我试图运行此代码:
import glob
import io
read_files = filter(lambda f: f!='final.txt' and f!='result.txt', glob.glob('*.txt'))
with io.open("REGEXES.rx.txt", "w", encoding='UTF-32') as outfile:
for f in read_files:
with open(f, "r") as infile:
outfile.write(infile.read())
outfile.write('|')
要合并一些文本文件,我收到此错误:
Traceback (most recent call last):
File "/Users/kosay.jabre/Desktop/Password Assessor/RegexesNEW/CombineFilesCopy.py", line 10, in <module>
outfile.write(infile.read())
File "/Library/Frameworks/Python.framework/Versions/3.5/lib/python3.5/encodings/ascii.py", line 26, in decode
return codecs.ascii_decode(input, self.errors)[0]
UnicodeDecodeError: 'ascii' codec can't decode byte 0xa3 in position 2189: ordinal not in range(128)
我尝试过UTF-8,UTF-16,UTF-32和latin-1编码。有什么想法吗?
答案 0 :(得分:2)
您从infile.read()
收到错误。文件在文本模式下打开,未指定编码。 Python将尝试猜测您的默认文件编码,但可能默认为ascii。
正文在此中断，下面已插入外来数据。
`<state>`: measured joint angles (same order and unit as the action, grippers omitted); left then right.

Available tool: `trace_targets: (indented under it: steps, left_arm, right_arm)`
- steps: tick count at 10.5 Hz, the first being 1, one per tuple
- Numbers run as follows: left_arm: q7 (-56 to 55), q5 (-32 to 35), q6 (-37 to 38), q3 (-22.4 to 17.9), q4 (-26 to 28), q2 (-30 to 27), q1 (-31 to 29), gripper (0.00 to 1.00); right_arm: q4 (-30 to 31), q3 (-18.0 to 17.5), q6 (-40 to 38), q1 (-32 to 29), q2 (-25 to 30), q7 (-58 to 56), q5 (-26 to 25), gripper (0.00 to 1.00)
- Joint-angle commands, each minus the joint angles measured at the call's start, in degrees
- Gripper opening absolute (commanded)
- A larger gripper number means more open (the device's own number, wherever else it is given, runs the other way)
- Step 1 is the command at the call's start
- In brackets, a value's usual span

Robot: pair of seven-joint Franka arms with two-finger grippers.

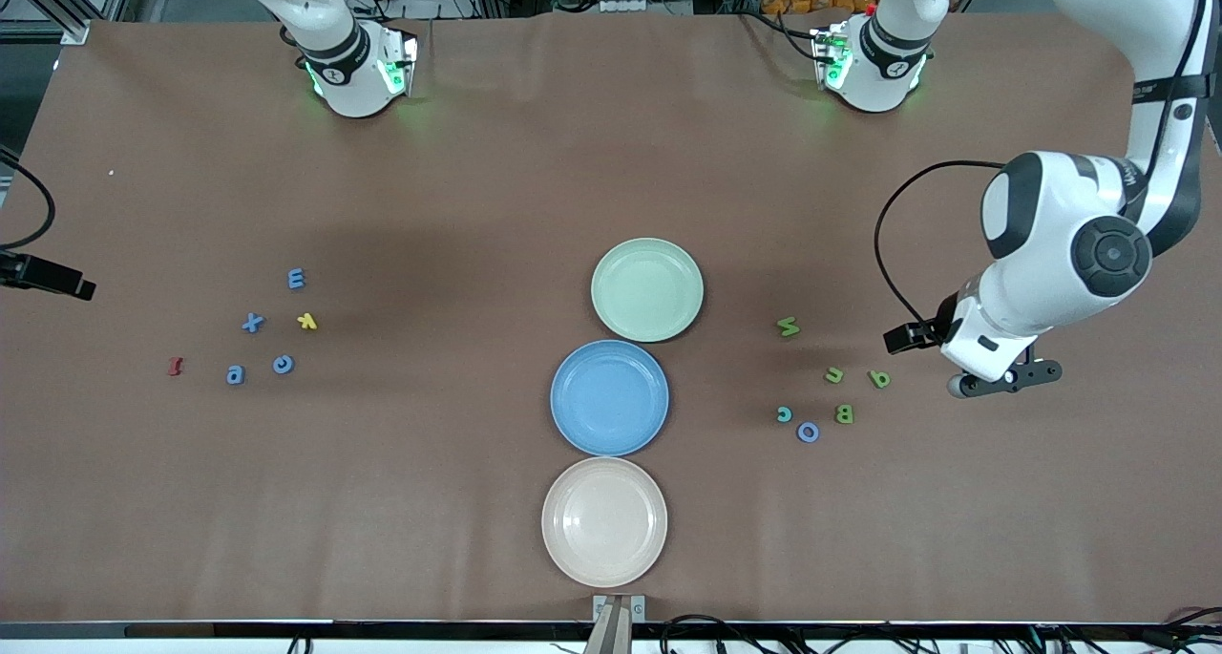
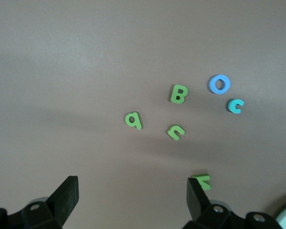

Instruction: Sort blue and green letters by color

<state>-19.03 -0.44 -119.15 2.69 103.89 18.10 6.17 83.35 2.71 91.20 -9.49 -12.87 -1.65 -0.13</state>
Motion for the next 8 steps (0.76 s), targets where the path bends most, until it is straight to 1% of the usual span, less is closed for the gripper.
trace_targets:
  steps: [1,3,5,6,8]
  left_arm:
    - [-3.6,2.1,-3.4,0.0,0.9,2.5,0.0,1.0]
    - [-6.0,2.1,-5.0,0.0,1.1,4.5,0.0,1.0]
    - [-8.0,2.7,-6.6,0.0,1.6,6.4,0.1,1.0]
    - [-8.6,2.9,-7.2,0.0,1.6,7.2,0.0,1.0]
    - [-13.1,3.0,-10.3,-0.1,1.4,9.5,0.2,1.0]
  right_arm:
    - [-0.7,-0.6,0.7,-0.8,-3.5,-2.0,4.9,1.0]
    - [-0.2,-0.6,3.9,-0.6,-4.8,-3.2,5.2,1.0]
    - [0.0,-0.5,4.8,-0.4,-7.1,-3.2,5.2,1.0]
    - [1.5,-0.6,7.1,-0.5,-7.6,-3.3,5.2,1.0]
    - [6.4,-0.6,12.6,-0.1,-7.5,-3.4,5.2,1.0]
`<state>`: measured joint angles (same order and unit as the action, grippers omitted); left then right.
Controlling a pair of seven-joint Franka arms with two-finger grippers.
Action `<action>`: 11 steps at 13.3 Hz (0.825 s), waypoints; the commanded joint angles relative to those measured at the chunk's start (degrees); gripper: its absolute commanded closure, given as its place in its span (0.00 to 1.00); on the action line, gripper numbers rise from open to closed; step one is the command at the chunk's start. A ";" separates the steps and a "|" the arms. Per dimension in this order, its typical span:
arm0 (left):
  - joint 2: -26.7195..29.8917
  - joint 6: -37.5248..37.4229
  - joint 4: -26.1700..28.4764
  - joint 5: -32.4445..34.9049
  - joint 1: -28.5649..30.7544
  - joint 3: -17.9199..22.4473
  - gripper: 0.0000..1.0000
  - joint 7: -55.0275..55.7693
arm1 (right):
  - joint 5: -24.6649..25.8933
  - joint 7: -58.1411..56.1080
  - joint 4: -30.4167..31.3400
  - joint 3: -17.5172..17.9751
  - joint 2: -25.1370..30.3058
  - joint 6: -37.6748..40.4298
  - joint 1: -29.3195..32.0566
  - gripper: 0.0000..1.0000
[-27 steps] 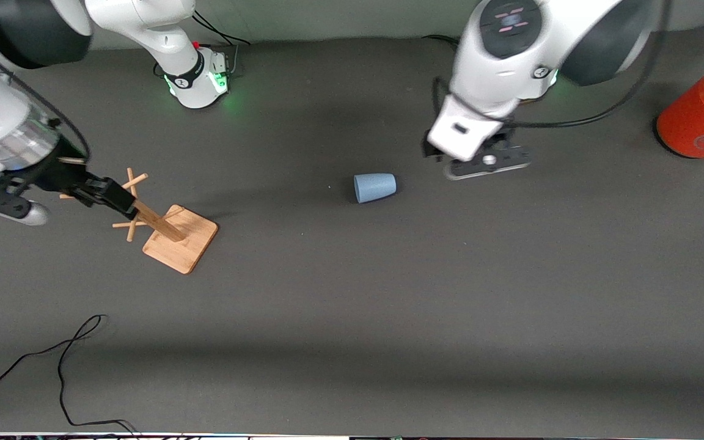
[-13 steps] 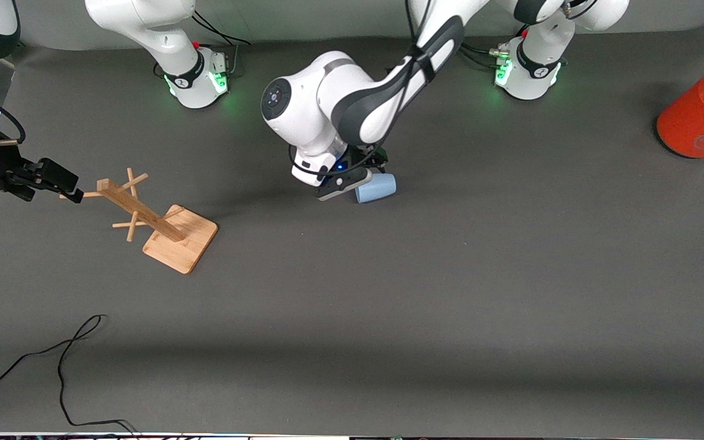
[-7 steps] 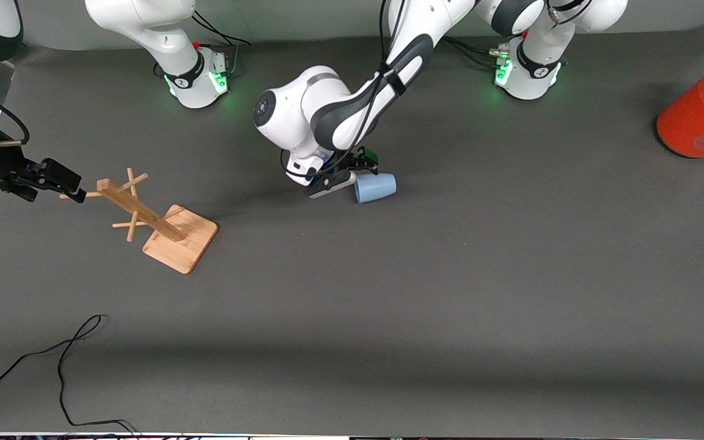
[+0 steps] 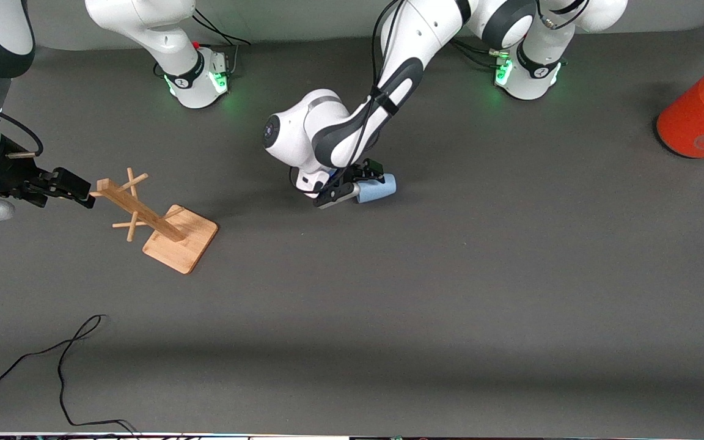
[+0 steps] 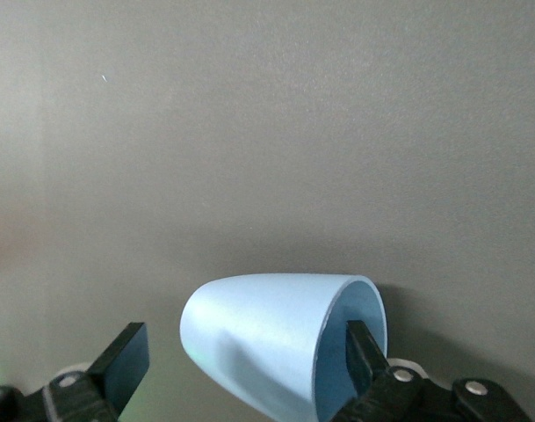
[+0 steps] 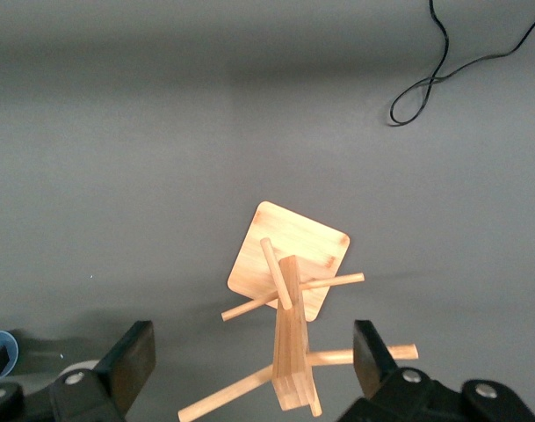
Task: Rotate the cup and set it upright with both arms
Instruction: 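Grasp the cup rim with the left gripper and rotate it upright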
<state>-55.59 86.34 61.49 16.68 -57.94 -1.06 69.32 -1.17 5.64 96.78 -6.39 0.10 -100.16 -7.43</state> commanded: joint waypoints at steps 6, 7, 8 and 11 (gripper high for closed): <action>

任何大于\x7f
/ 127的字节都不是ASCI,因此会抛出错误。
在继续操作之前,您需要知道文件的编码,否则如果Python尝试读取一个编码并获得另一个编码,您将会收到错误,或者您只是获得mojibake。
假设 infile
将是utf-8编码,请更改:
with open(f, "r") as infile:
为:
with open(f, "r", encoding="utf-8") as infile:
您可能还希望将outfile
的编码更改为UTF-8,以避免潜在的存储浪费。因为输入被解码为纯Unicode,所以infile和outfile的编码不需要匹配。